I would suggest keeping the primary_extension property but removing the constraint that it must be unique, or removing the concept of a favoured extension entirely. I'm not familiar enough with the rest of the codebase to suggest which one would be better.

@nox
Copy link
Contributor Author

nox commented Mar 14, 2014

You've kept the concept of "one of the file extensions is special", but moved it from being explicit in a separate property to being implicit at the top of the list.

Of course I kept it! But the order is irrelevant from Linguist's point of view. This property is special because some closed source code at GitHub depends on it, how could I handle such code without looking at it?

@joneshf
Copy link

joneshf commented Mar 14, 2014

👍

@PaulBone
Copy link
Contributor

It sounds like keeping it is a good idea (it may help gist etc) but while
removing the uniqueness requirement.

@nox
Copy link
Contributor Author

nox commented Mar 20, 2014

Ping?

@nox
Copy link
Contributor Author

nox commented Mar 31, 2014

Can we have an answer?

Could GitHub get its act together and actually maintain their FOSS projects properly?

@nox
Copy link
Contributor Author

nox commented Apr 16, 2014

Ping?

@bkeepers
Copy link
Contributor

Ping?

64 bytes from github: time=16 days

Could GitHub get its act together and actually maintain their FOSS projects properly?

We're working on getting a team together to be more responsive to this project, but please cut us a little slack. We have a lot of FOSS and not a lot of resources to keep on top of it. We're all just trying to do our best.

This allows Mercury to be properly detected by Linguist, as per #748.

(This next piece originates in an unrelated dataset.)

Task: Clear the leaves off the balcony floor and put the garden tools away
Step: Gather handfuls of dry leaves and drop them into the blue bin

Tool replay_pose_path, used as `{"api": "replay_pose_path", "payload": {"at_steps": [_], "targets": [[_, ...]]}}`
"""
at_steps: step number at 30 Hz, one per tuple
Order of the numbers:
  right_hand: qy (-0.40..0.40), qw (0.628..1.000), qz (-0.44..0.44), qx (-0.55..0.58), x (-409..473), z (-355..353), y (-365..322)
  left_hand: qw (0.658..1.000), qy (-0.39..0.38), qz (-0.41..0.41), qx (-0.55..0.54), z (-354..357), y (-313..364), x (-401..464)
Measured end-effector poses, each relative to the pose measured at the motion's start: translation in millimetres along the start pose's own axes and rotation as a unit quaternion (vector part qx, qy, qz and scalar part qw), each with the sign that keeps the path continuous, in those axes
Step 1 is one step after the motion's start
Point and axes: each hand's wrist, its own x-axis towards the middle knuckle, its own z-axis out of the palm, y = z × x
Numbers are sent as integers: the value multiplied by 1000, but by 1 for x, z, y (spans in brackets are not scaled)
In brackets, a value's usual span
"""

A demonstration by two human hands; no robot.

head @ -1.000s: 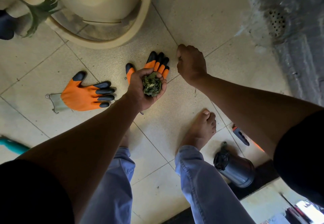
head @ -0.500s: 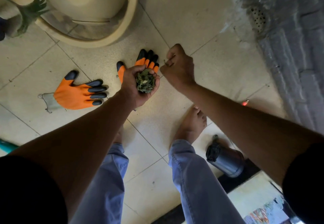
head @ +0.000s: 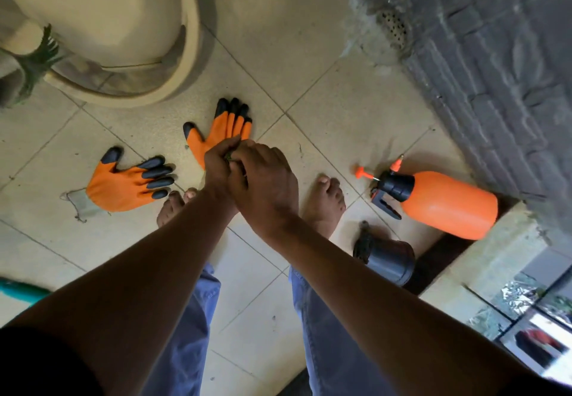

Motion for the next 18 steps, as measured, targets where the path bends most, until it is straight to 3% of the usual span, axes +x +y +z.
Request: {"api": "replay_pose_path", "payload": {"at_steps": [3, 7, 10, 13, 18], "targets": [[18, 1000, -17, -17, -11, 0, 5, 999, -7, 12, -46, -10, -4, 3], [43, 997, -36, 53, -15, -10, 22, 992, -92, -46, -67, 12, -6, -28], [65, 995, 52, 60, -10, -2, 67, 994, -72, -63, -45, 18, 1, -43], [32, 981, 187, 30, -4, 24, 123, 995, -42, -90, -17, 13, 7, -44], [-44, 976, 214, -18, 18, 59, 165, 991, -60, -120, -11, -10, 16, -27]]}}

I don't see any tests to show that it fixes this, which makes me a little nervous. It also makes me nervous that it has other adverse effects.

Traditionally, changes to linguist have been really difficult for us to handle, because improvements for detection of one language usually come at the cost of another language. That makes some people really happy and others really upset. So we all need to figure out ways to do the classification even better.

@nox
Copy link
Contributor Author

nox commented Apr 16, 2014

I don't see any tests to show that it fixes this, which makes me a little nervous. It also makes me nervous that it has other adverse effects.

What? All the tests still run, as shown here by Travis. Among them, there is a test that uses @primary_extension. Please tell me which test to add for you to be satisfied and I will do it.

As for any adverse effects in your own closed code, I can't really do anything about them if I don't get any answer about what they could be.

@bkeepers
Copy link
Contributor

Please tell me which test to add for you to be satisfied and I will do it.

Maybe I misunderstood. Does this fix the detection of Mercury?

As for any adverse effects in your own closed code, I can't really do anything about them if I don't get any answer about what they could be.

There's not really any other closed source code to go along with this. We use linguist directly. The problem is just when we change the heuristics, it affects the way repositories are classified. As I said, this makes some people happy and others upset.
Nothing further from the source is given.